For Charlotte Hornets' Michael Kidd-Gilchrist, goal is to stay healthy

Charlotte forward out to prove he can avoid injury, contribute to team on the rise

Scott Howard-Cooper

It was the solitary moments that jumped out. How he could hardly sleep as Sunday night bled into Monday morning, getting four hours of sleep at most at the team hotel as the anxiety of finally being able to play again took over.

Then came now, after his Charlotte Hornets lost to the Dallas Mavericks in a meaningless exhibition later Monday that was anything but meaningless to Michael Kidd-Gilchrist.

The visitor’s locker room inside American Airlines Center was close to empty by the time Kidd-Gilchrist emerged from the shower, sat in front of his cubicle near one of the back corners, dressed and smiled several times during a one-on-one conversation in the kind of self-satisfaction rarely seen from a veteran any October. Getting back on the court had been a stress reliever. He was chatty and sincere, denying none of the emotions others may have tried to dismiss in posed toughness, and he used that same phrase over and over to describe the release of eight points and five rebounds in 24 minutes: stress reliever.

He was mostly alone with his emotions, and that was fine because there is going to be a lot of that in this season that has already become Kidd-Gilchrist dealing with Kidd-Gilchrist. Defending opposing wings, handling the expectations of being on a team aiming to break 50 wins, facing continuing skepticism about whether a troubled shot can be fixed — it’s all good. The real message, that needs to be delivered in the mirror.

“I’ve got something to prove to myself and nobody else,” he said.


“That I can count on myself and be healthy. That’s it.”

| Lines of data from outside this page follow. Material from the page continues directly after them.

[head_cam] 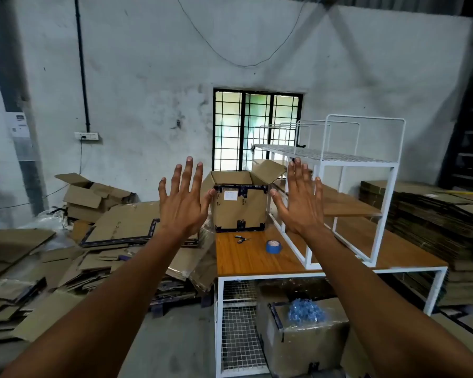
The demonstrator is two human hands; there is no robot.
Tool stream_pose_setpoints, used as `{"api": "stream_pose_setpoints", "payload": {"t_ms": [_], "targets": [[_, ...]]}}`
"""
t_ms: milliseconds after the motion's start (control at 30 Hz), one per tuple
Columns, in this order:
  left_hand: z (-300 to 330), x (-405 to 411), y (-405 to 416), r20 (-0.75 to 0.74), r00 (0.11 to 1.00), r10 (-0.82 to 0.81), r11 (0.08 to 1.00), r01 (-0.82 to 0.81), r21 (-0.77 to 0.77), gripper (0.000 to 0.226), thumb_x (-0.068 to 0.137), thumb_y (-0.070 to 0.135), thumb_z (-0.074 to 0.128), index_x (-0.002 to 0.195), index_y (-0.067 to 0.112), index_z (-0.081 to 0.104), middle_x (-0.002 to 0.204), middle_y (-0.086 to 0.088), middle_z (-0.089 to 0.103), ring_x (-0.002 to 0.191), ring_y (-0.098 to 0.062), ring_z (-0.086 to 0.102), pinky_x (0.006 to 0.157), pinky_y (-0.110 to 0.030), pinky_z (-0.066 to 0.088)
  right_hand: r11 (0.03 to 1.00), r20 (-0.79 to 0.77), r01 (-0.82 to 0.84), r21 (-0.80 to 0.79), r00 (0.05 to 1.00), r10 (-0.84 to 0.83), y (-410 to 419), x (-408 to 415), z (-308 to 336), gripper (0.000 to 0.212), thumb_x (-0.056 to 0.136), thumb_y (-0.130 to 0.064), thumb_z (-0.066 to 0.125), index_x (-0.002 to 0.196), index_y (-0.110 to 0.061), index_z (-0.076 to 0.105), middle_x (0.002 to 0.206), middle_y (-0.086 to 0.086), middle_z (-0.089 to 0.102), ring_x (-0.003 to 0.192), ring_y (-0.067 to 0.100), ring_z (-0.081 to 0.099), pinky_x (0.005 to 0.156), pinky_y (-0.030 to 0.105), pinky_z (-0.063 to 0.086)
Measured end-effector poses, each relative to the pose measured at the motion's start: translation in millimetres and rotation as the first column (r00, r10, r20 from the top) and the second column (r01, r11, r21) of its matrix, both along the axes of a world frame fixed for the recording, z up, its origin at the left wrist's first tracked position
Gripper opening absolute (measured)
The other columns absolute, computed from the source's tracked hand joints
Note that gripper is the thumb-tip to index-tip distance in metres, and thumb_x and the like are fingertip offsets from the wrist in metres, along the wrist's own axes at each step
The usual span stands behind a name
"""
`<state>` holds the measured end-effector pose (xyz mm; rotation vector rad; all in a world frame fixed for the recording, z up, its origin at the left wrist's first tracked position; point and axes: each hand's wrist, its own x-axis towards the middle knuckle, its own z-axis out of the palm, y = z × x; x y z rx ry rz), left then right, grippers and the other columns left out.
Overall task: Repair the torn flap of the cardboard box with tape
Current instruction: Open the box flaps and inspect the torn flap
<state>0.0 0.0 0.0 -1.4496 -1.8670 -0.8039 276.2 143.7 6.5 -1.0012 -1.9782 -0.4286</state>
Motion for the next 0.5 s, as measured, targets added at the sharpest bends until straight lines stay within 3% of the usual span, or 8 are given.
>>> {"api": "stream_pose_setpoints", "payload": {"t_ms": [200,367,500], "targets": [[-9.3,-26.2,37.8,-0.009,0.999,0.045,0.999,-0.045,-0.020,0.078,0.105,0.072,0.002,0.171,0.032,-0.011,0.179,0.002,-0.019,0.167,-0.024,-0.005,0.131,-0.060,0.003,1.000,-0.002,0.009,-0.013,1.000,-0.009,40.3,-20.2,-9.0,0.084,0.105,-0.066,0.022,0.167,-0.019,-0.010,0.175,0.001,-0.016,0.160,0.017,-0.020,0.130,0.058,0.003],[-15.7,-51.4,87.1,-0.006,1.000,0.028,0.999,-0.028,-0.039,0.079,0.104,0.072,-0.001,0.171,0.031,-0.011,0.179,0.003,-0.019,0.167,-0.024,-0.004,0.131,-0.060,0.004,1.000,-0.003,0.012,-0.025,1.000,-0.012,92.9,-45.5,-18.3,0.086,0.105,-0.064,0.029,0.167,-0.019,-0.011,0.174,0.000,-0.019,0.158,0.014,-0.025,0.127,0.047,-0.012],[-12.4,-74.0,138.5,-0.017,1.000,0.020,0.999,-0.020,-0.040,0.079,0.105,0.072,0.000,0.171,0.031,-0.011,0.179,0.003,-0.019,0.167,-0.024,-0.003,0.131,-0.060,0.005,0.999,0.004,0.027,-0.043,1.000,-0.027,144.5,-70.6,-21.1,0.086,0.106,-0.062,0.032,0.167,-0.018,-0.012,0.174,-0.001,-0.021,0.160,0.017,-0.021,0.129,0.050,-0.008]]}}
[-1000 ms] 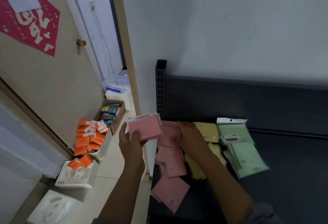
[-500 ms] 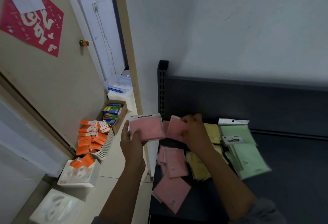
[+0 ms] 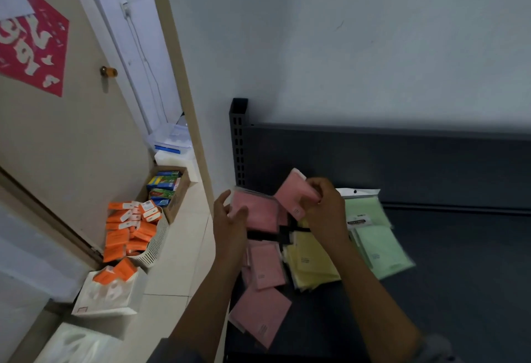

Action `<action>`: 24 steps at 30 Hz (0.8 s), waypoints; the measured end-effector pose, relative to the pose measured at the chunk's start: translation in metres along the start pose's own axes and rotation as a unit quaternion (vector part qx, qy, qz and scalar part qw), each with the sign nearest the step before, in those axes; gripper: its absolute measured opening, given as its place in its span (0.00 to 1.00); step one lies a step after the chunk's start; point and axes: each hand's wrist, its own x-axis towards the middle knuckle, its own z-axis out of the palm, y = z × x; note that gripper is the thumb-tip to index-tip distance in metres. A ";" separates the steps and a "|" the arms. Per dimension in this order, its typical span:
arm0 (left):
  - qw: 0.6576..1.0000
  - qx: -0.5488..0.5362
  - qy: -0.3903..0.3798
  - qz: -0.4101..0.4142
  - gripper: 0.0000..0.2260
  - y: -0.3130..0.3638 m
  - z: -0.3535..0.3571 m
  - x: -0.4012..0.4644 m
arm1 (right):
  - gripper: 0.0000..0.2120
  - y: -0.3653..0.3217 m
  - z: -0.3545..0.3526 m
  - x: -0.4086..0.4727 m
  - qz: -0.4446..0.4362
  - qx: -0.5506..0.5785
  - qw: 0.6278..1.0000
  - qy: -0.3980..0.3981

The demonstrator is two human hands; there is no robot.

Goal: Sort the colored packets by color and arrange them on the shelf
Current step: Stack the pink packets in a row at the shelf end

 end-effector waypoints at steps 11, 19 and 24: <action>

That’s everything. Kidd-Gilchrist has put himself on the spot more than any opponent, fan or media member ever could, not merely accepting the pressure to reach his lofty potential once and for all, but inviting. And not making it about his play. Kidd-Gilchrist is demanding something of himself that in many cases will be out of his control.

He missed 75 games last season after hurting his right shoulder, returning for seven contests and then hurting the same shoulder again, not because of poor conditioning or bad decisions on the court. He was limited to 55 games in 2014-15 while dealing with rib, foot and ankle problems, not because of a lack of preparation as it was the same season he made long strides into a centerpiece of a team on the rise. Charlotte management was convinced it signed him to a four-year, $52-million extension months later.

But there was Kidd-Gilchrist late Monday, in the locker room, a few teammates and staffers still around, appreciating the moment of being in an organized game for the first time in nearly eight months, preseason or not, one-on-one in conversation, and moving himself into the crosshairs.

“I don’t have doubts,” he said. “But I’ve got to prove it to myself. I’ve got to work for it. This is what I work for. I have something to prove to myself.”

The early signs are encouraging. Kidd-Gilchrist was aggressive from the first days of training camp, not protecting the shoulder that required surgery after tearing the same cartilage a second time Feb. 10 at Indiana. And then he didn’t even get through the first quarter of the first Charlotte exhibition game before driving down the lane and drawing a foul from Dallas’ Harrison Barnes. Kidd-Gilchrist went to the line and made one of two free throws, and the comeback had passed another benchmark.

“He looks good,” Hornets coach Steve Clifford said. “We’ve done a ton of five-on-five and contact and stuff and there’s no hesitation. He’s comfortable making contact plays. So far, knock on wood, it’s as good as we could have hoped for.”

The postgame smiles were signs of agreement from Kidd-Gilchrist, after the anxiety of the night before, after being so ready to get back in uniform that he wished tipoff at American Airlines Center was at 9 a.m. instead of 7:30 p.m. and after all the calls to his cell phone throughout the day to wish him well on the next step of the journey.

After the game, he was savoring making it back this far as an accomplishment while also understanding that 24 minutes in an early-October game needs to end up as a minor development by the end of the season. Kidd-Gilchrist has made this about the games to come, not the first one. He has made this about himself.